Nettus has published a tutorial: Learn how to Create a Retro Animated Flip-Down Clock. In the tutorial, we will create an animated flip down clock inspired by the 70′s. Using the Mootools framework, we are trying to replicate the flip action of the pads and make it as lifelike as possible. With it’s retro styling, it could be a really neat thing to add to your website.
The clock is composed of three groups of images: hours, minutes and seconds, which are split in an upper part and a lower part so we can obtain the “flip” effect. The main animation consists of reducing the height of the upper part from 100% to 0%, then increasing the height of the lower part from 0% to 100% for each group in which a digit changes.
jQuery.timepickr was created in a attempt to make the process of inputing time in a form as easy and natural as possible. It is a simple 2-click in place editing time picker and regular time picker.

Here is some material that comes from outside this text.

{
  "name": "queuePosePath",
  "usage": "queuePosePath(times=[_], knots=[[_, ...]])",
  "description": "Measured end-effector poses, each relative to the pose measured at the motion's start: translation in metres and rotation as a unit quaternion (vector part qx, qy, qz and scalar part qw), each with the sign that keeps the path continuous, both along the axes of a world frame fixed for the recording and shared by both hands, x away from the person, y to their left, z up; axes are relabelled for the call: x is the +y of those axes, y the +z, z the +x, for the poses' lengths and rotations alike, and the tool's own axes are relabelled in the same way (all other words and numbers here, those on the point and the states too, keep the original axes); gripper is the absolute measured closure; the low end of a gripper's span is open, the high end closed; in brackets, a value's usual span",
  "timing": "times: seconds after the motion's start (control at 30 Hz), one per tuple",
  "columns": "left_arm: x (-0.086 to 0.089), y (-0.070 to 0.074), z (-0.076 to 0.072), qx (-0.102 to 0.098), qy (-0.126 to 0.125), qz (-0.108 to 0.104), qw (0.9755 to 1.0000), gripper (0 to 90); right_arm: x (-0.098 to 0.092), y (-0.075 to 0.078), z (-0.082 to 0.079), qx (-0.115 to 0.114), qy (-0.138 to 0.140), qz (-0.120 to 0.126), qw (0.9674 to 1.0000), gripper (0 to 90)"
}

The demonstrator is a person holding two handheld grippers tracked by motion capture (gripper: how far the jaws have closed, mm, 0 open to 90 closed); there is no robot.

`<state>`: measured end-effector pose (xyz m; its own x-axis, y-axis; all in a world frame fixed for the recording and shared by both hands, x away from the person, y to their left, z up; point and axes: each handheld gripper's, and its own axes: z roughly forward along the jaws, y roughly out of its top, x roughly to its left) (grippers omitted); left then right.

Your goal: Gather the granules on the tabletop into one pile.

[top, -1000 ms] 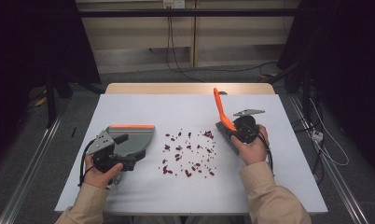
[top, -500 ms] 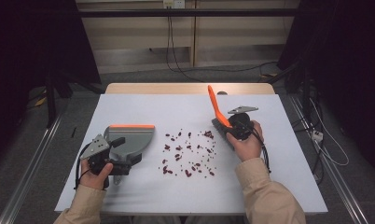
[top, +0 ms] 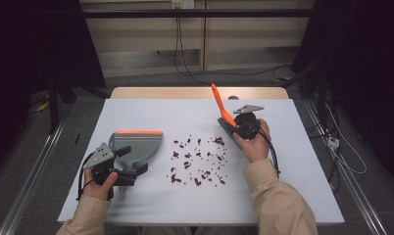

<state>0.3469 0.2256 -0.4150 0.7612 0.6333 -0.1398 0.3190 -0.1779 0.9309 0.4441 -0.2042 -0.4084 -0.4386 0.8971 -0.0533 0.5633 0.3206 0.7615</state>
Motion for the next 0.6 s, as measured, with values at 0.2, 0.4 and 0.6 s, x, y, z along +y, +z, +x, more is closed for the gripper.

It is unobtrusive and degrade gracefully. It has intuitive keyboard navigation support as well. jQuery.timepickr has just released Version 0.7 with the support of jQuery UI theme switcher. You can play around it with different themes offered.
The jquery-week-calendar plugin provides a simple and flexible way of including a weekly calendar in your application. It is built on top of jquery and jquery ui and is inspired by other online weekly calendars such as google calendar.
Calendar events can be supplied as an array, url or function returning json. They can be dragged, dropped and resized. Lots of callbacks for customizing the way events are rendered plus callbacks for drag, drop, resize, mouseover, click etc. The jquery-week-calendar plugin is also highly configurable, enabling variable timeslots, readonly calendars, display of partial days, custom date formatting, direct manipulation of individual events for create, update, delete of events and much more.
MattBango has shared his approach to creating a timeline out of CSS and HTML. The Pure CSS Timeline is a simple and clean looking timeline with some very straight forward markup. We have a nice looking timeline styled completely with CSS, but what happens if the visitor doesn’t have CSS enabled? Since we used unordered lists, we still have a nicely accessible list of events.
UNIQLO has just released a Calendar Blog Parts, which displays a beatiful Flash calendar with the weather forcast. You can select the country appears on the calendar. You can also set the Background Music On/Off. There are Small and Large size available at the moment.
UNIQLO Calendar Blog Parts has been tested on Internet Explorer 6+, Firefox 1.5+ and Safari 1.3.2+. You can easily integrate the calendar on your blog, Myspace, Facebook, iGoogle and etc… Simply paste the generated code on your site, you will get a pretty calendar as follow.
dhtmlxScheduler is a web-based event calendar which provides simple in-browser scheduling solution. With smooth Ajax-enabled interface dhtmlxScheduler allows users to add, modify or delete events without refreshing the web page.
Intuitive drag-n-drop behavior gives the possibility to change events date and start/end time by simply dragging the event boxes. The calendar events can be displayed in Day/Week/Month views.
You can also use your own server-side code written in any language (PHP, Java, ASP, etc.) to bind scheduler content to the database. dhtmlxScheduler is distributed under GNU GPL and commercial licenses.
FullCalendar is a jQuery plugin that provides a full-sized, drag & drop calendar. It uses AJAX to fetch events on-the-fly for each month and is easily configured to use your own feed format (an extension is provided for Google Calendar). It is visually customizable and exposes hooks for user-triggered events (like clicking or dragging an event).
FullCalendar is great for displaying events, but it isn’t a complete solution for event content-management. Beyond dragging an event to a different day, you cannot change an event’s name, time-of-day, or other associated data. It is up to you to add this functionality through FullCalendar’s event hooks.
One of the most common requests from clients when it comes to WordPress personalization, is to add a basic event calendar to their website. Finding a good place to position a big table like a calendar within your WordPress template is always a taught work. In addition, the <table> tag itself is often quite difficult to style in a good way.
Therefore, Stefano Verna came up with astonishing iCal-like calendars with jQuery. All the magic takes place with some ninja CSS. In addition to the plain calendar structure, You can see a lightweight Coda-like effect for events description popup as well.
Setting up the Calendar System is easy. Simply copy the entire calendar into whatever directory you want. Create your database and import the “databaseSQL.sql” file into it, this will create the default data for running it. And then, alter the “databaseConnection.php” file to show your connection details.That should be it.